From: Filipe Manana <fdmanana@suse.com>
To: linux-btrfs@vger.kernel.org
Cc: Filipe Manana <fdmanana@suse.com>
Subject: [PATCH] Btrfs: fix data loss in the fast fsync path
Date: Thu, 26 Feb 2015 19:52:57 +0000 [thread overview]
Message-ID: <1424980377-8060-1-git-send-email-fdmanana@suse.com> (raw)

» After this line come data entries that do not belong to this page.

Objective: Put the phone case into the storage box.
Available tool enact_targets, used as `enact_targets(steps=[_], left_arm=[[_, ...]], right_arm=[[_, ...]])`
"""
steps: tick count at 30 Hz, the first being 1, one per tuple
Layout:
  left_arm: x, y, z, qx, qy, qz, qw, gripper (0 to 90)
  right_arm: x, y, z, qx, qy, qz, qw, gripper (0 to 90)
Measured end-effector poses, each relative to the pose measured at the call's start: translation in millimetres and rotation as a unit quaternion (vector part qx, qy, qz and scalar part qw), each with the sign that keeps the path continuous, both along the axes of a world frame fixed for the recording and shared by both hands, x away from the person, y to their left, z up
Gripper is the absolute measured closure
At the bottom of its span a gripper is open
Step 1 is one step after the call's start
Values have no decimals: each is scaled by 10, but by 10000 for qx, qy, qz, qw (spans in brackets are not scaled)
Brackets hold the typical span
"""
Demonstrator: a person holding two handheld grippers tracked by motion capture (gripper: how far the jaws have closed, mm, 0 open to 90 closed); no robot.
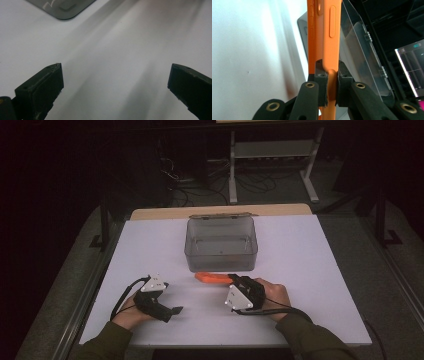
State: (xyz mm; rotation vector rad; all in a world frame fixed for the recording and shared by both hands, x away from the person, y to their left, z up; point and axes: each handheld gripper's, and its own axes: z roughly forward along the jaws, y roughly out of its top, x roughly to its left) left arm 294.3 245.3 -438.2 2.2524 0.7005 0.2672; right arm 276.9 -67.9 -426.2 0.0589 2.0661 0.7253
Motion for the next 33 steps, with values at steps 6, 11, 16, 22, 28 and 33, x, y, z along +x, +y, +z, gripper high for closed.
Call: enact_targets(steps=[6, 11, 16, 22, 28, 33], left_arm=[[1, 2, 0, -2, 1, 6, 10000, 0], [1, 2, 1, 2, -1, 0, 10000, 0], [0, 2, 4, -16, -6, 8, 10000, 0], [-1, 2, 7, -17, -9, 12, 10000, 0], [-2, 1, 9, -18, -10, 12, 10000, 0], [-1, 2, 10, -43, -7, 17, 10000, 0]], right_arm=[[29, -21, 11, 180, 221, -47, 9996, 813], [51, -34, 18, 357, 412, -122, 9984, 813], [75, -53, 30, 460, 584, -145, 9971, 813], [115, -82, 56, 674, 829, -158, 9941, 813], [147, -113, 72, 859, 1049, -180, 9906, 813], [179, -141, 85, 1027, 1238, -203, 9868, 813]])
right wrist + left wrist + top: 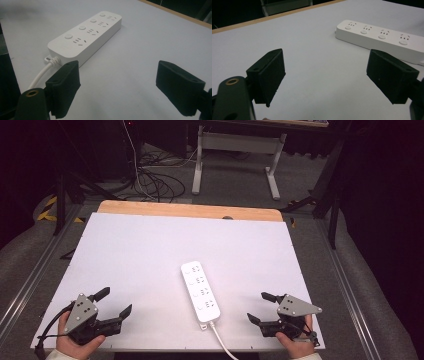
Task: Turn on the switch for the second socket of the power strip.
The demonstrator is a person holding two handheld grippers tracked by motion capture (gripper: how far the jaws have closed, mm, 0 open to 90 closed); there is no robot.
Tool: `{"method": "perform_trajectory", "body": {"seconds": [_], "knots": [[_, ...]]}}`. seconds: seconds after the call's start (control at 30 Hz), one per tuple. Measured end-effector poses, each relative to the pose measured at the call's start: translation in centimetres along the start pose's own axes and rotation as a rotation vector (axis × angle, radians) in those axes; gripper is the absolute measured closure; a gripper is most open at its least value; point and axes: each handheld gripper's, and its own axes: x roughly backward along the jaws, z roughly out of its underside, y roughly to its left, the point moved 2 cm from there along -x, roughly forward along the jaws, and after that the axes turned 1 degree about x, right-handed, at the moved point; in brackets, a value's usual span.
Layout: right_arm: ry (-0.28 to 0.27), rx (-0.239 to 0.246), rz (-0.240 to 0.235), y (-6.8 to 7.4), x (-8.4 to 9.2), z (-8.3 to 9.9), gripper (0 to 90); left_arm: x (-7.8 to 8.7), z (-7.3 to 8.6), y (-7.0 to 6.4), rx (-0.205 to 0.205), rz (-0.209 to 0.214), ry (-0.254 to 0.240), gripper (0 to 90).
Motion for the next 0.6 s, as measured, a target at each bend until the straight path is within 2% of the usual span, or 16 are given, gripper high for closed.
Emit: {"method": "perform_trajectory", "body": {"seconds": [0.6], "knots": [[0.0, 0.001, 0.017, -0.02, 0.13, -0.04, 19.7, 0.14, -0.01, 0.1, -0.006, -0.026, 0.002, 16.0]]}}
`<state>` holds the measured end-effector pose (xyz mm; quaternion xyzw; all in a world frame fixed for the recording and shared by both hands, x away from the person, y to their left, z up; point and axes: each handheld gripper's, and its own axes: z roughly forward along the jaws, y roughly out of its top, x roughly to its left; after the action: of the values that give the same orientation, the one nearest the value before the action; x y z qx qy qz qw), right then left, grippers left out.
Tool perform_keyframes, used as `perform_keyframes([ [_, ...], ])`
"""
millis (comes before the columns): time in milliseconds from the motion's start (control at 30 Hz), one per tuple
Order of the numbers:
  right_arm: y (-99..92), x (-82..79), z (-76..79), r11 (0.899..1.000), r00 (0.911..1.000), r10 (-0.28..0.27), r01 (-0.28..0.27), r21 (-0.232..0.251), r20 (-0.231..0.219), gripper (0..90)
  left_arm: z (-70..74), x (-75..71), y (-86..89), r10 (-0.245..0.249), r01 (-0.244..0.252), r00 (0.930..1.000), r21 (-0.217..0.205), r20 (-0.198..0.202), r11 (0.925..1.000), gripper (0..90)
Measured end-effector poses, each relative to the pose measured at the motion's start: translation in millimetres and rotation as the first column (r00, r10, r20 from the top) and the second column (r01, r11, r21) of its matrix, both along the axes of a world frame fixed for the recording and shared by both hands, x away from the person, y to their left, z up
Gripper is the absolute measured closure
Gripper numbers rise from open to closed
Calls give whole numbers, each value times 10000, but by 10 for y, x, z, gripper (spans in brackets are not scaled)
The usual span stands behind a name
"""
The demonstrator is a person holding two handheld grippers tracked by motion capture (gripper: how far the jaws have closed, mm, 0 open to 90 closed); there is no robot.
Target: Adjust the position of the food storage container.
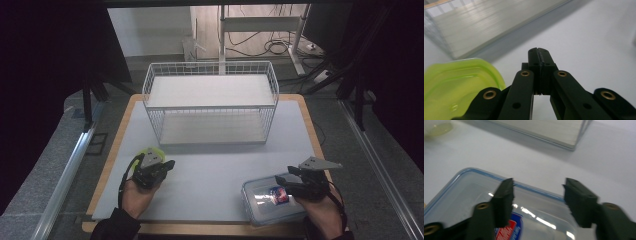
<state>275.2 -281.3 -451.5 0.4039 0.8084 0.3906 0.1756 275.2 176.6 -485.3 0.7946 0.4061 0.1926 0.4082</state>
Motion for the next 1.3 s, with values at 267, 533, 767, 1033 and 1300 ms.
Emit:
perform_keyframes([
  [267, -317, -78, 53, 9979, 9982, -597, 598, -248, 42, 845, -35, -151, -428, -1314, 1306, 9912, -466, -143, 9903, 900],
  [533, -646, -187, 37, 9836, 9859, -1674, 1671, -671, 11, 897, -120, -268, -863, -2597, 2569, 9651, -704, -347, 9639, 900],
  [767, -791, -261, -175, 9839, 9786, -1664, 1566, -863, -1211, 897, -265, -391, -1312, -3740, 3675, 9248, -899, -702, 9256, 898],
  [1033, -788, -300, -206, 9846, 9739, -1681, 1584, -740, -1525, 900, -406, -512, -1666, -4449, 4380, 8886, -810, -1120, 8953, 885],
  [1300, -680, -300, -219, 9905, 9751, -1353, 1285, -499, -1756, 900, -424, -499, -1625, -3983, 3940, 9076, -582, -1328, 9173, 889],
])
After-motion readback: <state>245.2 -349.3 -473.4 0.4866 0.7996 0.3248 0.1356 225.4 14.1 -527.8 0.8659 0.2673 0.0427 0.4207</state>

When using the fast file fsync code path we can miss the fact that
there new writes happened since the last file fsync and therefore
return without waiting for the IO to finish and write the new extents
to the fsync log.
The comment this change adds to the fsync handler explains how this
can happen and why, and therefore it's included here:
"If the last transaction that changed this file was before the current
transaction and we have the full sync flag set in our inode, we can
bail out now without any syncing.
Note that we can't bail out if the full sync flag isn't set. This is
because when the full sync flag is set we start all ordered extents
and wait for them to fully complete - when they complete they update
the inode's last_trans field through:
btrfs_finish_ordered_io() ->
btrfs_update_inode_fallback() ->
btrfs_update_inode() ->
btrfs_set_inode_last_trans()
So we are sure that last_trans is up to date and can do this check to
bail out safely. For the fast path, when the full sync flag is not
set in our inode, we can not do it because we start only our ordered
extents and don't wait for them to complete (that is when
btrfs_finish_ordered_io runs) - if we rely on the speculative value
for inode->last_trans set by btrfs_file_write_iter we lose data in
the following scenario:
1. fs_info->last_trans_committed == N - 1 and current transaction is
transaction N (fs_info->generation == N);
2. do a buffered write;
3. fsync our inode, this clears our inode's full sync flag, starts
an ordered extent and waits for it to complete - when it completes
at btrfs_finish_ordered_io(), the inode's last_trans is set to
the value N;
4. transaction N is committed, so fs_info->last_trans_committed is
now set to the value N and fs_info->generation remains with the
value N;
5. do another buffered write, when this happens btrfs_file_write_iter
sets our inode's last_trans to the value N + 1;
6. transaction N + 1 is started and fs_info->generation now has the
value N + 1;
7. transaction N + 1 is committed, so fs_info->last_trans_committed
is set to the value N + 1;
8. fsync our inode - because it doesn't have the full sync flag set,
we only start the ordered extent, we don't wait for it to complete
(only in a later phase) therefore its last_trans field has the
value N + 1 set previously by btrfs_file_write_iter(), and so we
have:
inode->last_trans <= fs_info->last_trans_committed
(N + 1) (N + 1)
Which would make us not log the last buffered write, resulting in
data loss after a crash."
This is actually deterministic and not hard to trigger. The following excerpt
from a testcase I made for xfstests triggers the issue. It moves a dummy file
across directories and then fsyncs the old parent directory - this is just to
trigger a transaction commit, so moving files around isn't directly related
to the issue but it was chosen because running 'sync' for example does more
than just committing the current transaction, as it flushes/waits for all
file data to be persisted.
The body of the test is:
_scratch_mkfs >> $seqres.full 2>&1
_init_flakey
_mount_flakey
# Create our main test file 'foo', the one we check for data loss.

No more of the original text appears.